- Court: Alabama
- Full case name: Strickland v. Sony
- Decided: 2010

Court membership
- Judge sitting: James Moore

= Strickland v. Sony =

2005 American court case

Strickland v. Sony was an American court case that focused on whether violent video games played a role in the 2003 shooting of three police employees in Fayette, Alabama. In August 2005, attorney Jack Thompson filed the lawsuit against Sony. This case has been part of the debate over to what extent violent video games play a part in real-life violence.

==Background==

Devin Moore

Devin Moore was convicted in 2005 for the 2003 murder of two police officers and a police dispatcher as he was being detained for driving an allegedly stolen car. He grabbed one officer's .45 caliber pistol and killed all three before fleeing the station in a police cruiser he stole from the station. He was caught the same day and sentenced to death by lethal injection in 2005.

== Case ==
In March 2005, Thompson announced he was filing a lawsuit on behalf of the families of two of the three victims in Fayette, Alabama. He was also featured in a 60 Minutes special on the case.

On November 1, 2005, Thompson sent an email to various websites commenting on the opening day of the civil trial. In it, he compared Sony and Take-Two Interactive's sale of the Grand Theft Auto video game to Imperial Japan's attack on Pearl Harbor during World War II. According to Thompson, certain regional governments in Japan had prevented the sale of the Grand Theft Auto games to minors, though Sony continued to sell the game where its sale was not restricted in Japan and abroad (Microsoft is doing the same for its own video game console). Thompson also compared the distribution of violent games to the distribution of pornography.

On November 4, 2005, Sony's defense team submitted a motion to have Thompson removed from the case, stating that Thompson would "turn the courtroom into a circus". On November 7, 2005, Thompson withdrew from the case. On November 9, 2005, the video game designer Warren Spector lashed out at Thompson for taking his comments out of context, saying "Take two or three things, from different contexts, mash them together and you can mislead people pretty dramatically."

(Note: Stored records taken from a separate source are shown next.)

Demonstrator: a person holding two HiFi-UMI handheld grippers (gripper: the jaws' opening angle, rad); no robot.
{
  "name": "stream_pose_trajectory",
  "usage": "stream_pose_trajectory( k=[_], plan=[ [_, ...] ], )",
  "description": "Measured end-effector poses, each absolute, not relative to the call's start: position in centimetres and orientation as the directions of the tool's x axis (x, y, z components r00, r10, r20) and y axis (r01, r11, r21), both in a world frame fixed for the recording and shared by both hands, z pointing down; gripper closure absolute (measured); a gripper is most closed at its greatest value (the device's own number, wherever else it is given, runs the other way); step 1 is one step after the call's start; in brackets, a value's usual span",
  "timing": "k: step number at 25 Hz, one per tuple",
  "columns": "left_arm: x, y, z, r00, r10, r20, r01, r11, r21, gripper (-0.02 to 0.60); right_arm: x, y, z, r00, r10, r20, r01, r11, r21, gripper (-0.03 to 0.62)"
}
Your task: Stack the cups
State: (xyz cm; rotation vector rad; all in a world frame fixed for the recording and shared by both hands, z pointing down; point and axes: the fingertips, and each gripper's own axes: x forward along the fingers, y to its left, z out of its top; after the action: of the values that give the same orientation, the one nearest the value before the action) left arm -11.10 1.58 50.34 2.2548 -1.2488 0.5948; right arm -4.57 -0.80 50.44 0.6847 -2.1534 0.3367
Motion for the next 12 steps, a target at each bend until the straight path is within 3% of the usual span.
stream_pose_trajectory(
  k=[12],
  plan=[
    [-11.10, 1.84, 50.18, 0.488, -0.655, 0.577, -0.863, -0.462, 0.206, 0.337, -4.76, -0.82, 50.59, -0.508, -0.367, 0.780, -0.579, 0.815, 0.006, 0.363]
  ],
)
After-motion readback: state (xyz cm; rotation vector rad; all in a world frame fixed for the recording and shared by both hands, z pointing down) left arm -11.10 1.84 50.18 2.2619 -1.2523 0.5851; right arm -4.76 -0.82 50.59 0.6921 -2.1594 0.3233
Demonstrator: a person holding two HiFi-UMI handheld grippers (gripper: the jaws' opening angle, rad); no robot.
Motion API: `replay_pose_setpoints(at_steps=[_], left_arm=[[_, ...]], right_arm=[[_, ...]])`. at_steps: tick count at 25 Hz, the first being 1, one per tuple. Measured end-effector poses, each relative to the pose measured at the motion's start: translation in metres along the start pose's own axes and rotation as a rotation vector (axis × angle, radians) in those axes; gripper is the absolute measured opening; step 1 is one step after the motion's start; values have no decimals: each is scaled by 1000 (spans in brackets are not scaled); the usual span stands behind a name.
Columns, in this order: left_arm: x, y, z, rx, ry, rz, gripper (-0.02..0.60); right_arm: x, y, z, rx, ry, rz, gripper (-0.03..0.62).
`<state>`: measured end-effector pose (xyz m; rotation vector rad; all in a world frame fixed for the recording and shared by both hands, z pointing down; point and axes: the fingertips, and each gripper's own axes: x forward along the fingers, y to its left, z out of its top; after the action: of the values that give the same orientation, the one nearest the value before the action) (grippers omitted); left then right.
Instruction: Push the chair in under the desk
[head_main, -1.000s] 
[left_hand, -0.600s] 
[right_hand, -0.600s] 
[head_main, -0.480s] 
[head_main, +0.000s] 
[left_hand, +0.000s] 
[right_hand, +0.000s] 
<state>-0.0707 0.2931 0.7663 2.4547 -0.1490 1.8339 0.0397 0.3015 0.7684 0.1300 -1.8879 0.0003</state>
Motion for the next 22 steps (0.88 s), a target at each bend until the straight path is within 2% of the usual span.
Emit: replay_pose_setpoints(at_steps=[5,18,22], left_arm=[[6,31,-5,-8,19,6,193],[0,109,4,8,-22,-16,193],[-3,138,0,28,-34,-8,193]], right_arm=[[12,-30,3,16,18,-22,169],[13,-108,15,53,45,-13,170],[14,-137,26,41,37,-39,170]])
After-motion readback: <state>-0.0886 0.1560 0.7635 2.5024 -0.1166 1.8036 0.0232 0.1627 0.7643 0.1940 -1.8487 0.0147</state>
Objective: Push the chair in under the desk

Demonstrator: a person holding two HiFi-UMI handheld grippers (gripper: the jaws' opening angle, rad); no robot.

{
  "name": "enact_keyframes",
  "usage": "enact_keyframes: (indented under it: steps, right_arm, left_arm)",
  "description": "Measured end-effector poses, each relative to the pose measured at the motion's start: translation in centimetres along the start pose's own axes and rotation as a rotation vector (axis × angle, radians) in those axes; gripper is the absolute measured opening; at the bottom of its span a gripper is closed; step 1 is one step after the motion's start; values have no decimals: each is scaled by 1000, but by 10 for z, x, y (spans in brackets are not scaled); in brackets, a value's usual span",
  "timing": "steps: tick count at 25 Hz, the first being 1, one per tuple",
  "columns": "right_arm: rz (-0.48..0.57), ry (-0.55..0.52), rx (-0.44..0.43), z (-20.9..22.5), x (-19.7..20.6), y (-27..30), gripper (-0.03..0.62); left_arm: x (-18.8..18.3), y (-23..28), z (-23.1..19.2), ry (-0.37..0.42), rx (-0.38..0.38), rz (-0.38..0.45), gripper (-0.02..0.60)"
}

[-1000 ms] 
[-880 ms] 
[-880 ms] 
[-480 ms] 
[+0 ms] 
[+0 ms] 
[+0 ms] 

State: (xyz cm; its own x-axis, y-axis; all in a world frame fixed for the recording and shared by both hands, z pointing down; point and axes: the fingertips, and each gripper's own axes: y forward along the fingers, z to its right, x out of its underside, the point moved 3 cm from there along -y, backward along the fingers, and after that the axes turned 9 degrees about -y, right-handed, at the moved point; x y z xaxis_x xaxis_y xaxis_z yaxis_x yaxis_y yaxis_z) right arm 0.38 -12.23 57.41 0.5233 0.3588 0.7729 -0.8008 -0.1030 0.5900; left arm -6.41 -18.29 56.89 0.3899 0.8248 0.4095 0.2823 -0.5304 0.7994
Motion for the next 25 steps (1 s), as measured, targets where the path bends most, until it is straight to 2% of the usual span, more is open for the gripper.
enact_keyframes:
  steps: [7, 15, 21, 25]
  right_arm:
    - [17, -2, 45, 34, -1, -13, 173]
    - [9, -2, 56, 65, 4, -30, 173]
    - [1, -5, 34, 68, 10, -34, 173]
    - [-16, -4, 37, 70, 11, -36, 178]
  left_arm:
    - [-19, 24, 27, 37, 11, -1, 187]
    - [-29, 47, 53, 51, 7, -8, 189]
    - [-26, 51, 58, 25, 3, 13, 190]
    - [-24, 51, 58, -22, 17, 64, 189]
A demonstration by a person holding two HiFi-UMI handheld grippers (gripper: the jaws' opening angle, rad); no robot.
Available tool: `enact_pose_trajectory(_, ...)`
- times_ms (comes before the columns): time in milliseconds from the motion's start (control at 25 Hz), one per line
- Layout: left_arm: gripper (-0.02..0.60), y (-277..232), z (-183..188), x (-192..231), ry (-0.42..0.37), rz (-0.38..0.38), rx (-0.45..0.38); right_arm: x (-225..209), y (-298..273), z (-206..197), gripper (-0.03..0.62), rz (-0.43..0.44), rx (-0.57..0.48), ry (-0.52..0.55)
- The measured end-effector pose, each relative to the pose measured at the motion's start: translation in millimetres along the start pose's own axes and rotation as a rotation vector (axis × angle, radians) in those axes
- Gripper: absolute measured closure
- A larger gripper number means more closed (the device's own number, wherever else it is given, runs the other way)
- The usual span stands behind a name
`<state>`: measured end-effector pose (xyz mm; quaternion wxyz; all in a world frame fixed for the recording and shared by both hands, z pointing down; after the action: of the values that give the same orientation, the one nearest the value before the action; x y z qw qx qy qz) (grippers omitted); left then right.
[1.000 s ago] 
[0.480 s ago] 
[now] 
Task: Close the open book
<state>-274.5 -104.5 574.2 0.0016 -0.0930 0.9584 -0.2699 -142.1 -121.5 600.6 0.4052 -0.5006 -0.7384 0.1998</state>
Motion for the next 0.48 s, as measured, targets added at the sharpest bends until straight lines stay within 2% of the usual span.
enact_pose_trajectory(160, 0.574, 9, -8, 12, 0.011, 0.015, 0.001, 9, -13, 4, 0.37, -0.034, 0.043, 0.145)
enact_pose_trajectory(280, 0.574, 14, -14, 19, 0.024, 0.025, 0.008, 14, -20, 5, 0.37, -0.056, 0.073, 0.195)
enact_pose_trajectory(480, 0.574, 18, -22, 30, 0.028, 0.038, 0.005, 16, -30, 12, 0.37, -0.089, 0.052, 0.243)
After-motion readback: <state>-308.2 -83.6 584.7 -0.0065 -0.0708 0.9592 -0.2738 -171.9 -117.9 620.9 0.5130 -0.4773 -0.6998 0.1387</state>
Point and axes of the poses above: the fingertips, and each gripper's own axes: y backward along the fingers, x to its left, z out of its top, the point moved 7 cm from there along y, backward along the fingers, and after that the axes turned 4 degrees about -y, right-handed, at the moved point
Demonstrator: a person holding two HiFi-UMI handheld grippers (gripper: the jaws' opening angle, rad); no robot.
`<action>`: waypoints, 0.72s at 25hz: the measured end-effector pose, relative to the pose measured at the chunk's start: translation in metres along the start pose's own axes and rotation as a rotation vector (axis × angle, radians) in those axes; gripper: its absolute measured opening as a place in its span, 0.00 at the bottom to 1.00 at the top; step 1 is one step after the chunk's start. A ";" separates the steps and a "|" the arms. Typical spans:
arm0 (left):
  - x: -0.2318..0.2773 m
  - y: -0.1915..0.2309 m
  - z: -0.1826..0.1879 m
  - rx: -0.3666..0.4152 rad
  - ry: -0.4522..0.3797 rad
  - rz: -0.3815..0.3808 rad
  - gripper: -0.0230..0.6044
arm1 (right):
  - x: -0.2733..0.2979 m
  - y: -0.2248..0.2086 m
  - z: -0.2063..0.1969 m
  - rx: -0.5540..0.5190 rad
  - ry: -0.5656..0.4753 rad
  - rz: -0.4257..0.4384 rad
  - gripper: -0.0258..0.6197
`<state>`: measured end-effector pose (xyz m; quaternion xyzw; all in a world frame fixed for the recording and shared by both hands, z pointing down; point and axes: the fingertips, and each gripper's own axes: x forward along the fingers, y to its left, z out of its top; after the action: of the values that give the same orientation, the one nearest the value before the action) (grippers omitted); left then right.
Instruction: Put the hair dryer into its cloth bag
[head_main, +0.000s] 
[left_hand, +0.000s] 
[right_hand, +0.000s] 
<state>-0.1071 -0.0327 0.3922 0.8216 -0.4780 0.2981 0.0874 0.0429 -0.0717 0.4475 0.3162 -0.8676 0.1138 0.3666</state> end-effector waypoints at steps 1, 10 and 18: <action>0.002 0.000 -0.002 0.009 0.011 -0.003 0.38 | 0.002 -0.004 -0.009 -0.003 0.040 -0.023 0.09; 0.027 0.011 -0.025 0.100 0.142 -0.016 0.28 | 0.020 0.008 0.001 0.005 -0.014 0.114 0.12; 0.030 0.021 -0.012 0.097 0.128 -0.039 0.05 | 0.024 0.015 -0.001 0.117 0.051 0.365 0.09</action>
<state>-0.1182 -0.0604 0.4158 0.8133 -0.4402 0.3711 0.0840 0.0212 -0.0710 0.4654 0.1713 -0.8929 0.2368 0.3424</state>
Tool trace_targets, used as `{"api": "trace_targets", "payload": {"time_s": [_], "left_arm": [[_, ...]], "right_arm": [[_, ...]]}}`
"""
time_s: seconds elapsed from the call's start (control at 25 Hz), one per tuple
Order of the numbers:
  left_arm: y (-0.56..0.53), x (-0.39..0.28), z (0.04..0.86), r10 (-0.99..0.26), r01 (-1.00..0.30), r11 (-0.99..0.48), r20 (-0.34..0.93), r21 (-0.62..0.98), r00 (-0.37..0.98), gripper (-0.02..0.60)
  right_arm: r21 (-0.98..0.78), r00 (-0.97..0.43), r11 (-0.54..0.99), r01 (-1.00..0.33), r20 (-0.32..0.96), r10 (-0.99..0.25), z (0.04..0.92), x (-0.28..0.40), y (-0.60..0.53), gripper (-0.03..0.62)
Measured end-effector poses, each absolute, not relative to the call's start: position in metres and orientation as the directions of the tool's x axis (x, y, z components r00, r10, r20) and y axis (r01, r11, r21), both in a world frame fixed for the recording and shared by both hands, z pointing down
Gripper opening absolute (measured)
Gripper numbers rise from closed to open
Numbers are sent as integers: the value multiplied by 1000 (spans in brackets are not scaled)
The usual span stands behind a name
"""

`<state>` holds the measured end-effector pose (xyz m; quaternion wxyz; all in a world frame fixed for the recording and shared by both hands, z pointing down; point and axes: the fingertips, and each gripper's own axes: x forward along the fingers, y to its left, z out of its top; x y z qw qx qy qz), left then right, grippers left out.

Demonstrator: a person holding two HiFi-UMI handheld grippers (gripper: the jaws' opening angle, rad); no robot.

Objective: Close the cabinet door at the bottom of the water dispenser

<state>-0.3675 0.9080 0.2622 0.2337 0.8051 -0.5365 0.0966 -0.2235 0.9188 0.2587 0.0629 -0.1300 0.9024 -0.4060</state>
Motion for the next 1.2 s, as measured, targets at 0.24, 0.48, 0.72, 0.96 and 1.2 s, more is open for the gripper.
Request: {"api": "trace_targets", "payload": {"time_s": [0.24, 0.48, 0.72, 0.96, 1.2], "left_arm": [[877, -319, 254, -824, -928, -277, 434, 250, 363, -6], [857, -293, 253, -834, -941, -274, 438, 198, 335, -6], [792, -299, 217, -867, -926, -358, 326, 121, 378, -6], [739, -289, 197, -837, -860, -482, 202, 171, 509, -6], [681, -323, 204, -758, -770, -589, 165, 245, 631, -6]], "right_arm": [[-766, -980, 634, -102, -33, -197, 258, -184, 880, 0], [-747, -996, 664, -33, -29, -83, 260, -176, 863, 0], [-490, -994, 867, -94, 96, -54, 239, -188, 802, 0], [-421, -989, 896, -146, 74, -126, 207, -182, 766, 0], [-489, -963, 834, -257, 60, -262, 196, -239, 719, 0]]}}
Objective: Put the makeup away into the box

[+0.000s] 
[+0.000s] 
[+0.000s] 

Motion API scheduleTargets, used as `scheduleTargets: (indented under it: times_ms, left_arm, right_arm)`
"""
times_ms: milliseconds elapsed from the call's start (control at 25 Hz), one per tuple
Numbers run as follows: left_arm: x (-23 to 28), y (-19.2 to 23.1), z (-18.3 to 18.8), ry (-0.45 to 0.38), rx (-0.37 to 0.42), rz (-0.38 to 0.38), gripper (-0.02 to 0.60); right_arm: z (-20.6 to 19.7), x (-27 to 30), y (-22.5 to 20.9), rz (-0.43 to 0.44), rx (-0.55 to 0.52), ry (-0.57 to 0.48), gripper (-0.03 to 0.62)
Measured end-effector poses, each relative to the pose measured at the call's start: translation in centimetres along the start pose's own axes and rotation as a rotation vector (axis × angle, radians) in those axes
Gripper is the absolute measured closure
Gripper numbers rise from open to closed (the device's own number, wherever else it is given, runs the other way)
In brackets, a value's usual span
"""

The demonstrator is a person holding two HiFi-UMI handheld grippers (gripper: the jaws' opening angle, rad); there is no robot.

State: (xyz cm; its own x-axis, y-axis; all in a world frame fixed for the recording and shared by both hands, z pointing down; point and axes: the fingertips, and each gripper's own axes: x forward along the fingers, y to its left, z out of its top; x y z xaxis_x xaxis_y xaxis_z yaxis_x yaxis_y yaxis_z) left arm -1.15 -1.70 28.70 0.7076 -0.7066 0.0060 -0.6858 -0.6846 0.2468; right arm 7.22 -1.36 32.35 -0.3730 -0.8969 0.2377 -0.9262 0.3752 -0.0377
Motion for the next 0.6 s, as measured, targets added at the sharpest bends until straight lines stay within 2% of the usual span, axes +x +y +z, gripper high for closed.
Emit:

On March 29, 2006, the Alabama Supreme Court upheld Judge James Moore's ruling against the dismissal of the case. Law firm Blank Rome, representing the defendants, had previously attempted unsuccessfully to have the suit dismissed during the pre-trial since it argued that the defendants had a right under the First Amendment to sell mature games to minors. At the time of the sale, there was no law preventing such a sale. Thompson called the ruling "exciting" because "no one has ever before survived a motion to dismiss." At the same time, the Alabama Supreme Court agreed to hear arguments as to whether the Fayette County Court had the jurisdiction to preside over the case at all.

On July 29, 2009, the court granted summary judgement to Take-Two.

==Alabama license revoked==
On November 18, 2005, Judge Moore rejected Thompson's request to withdraw, and instead revoked his pro hac vice admission (a temporary license to practice in a given jurisdiction), in an 18-page decision. Thompson claimed the judge had "absolutely no authority" in preventing him from withdrawing from the case, and that therefore the court's decision to kick him off the case was a "legal nullity". He accused the court of punishing him for "aggressively telling the truth" while it "looked the other way when Blank Rome elegantly told those lies."

Judge Moore also referred this matter to the Alabama State Bar for "appropriate action", remarking, among other things that "Mr. Thompson's actions before this Court suggest that he is unable to conduct himself in a manner befitting practice in this state."

Thompson alluded that the "fixer" was local lawyer Clatus Junkin, although Junkin denied he had any influence over any judges, or that he had made such a comment, as he was "not that dumb [...] or foolish enough to imply that [he] could [influence Judge Moore]." He also declined Thompson's request to join the plaintiffs' team, citing disagreements over Thompson's demands of complete control of any contact with the news media. Judge Moore noted that even though he had banned comments on the case outside the courtroom, Thompson had issued seven different communications between the start of the case and the day he revoked Thompson's pro hac vice. After being thrown off the case, Thompson requested that Judge Moore recuse himself from the case. Moore ignored him, stating "I can't consider it because he's no longer practicing in the state of Alabama. If some other lawyer in the case asks me to recuse myself, I'll consider it in court." Judge Moore forbade Thompson from "[communicating] with the court or the judge" or he "would be held in contempt of court."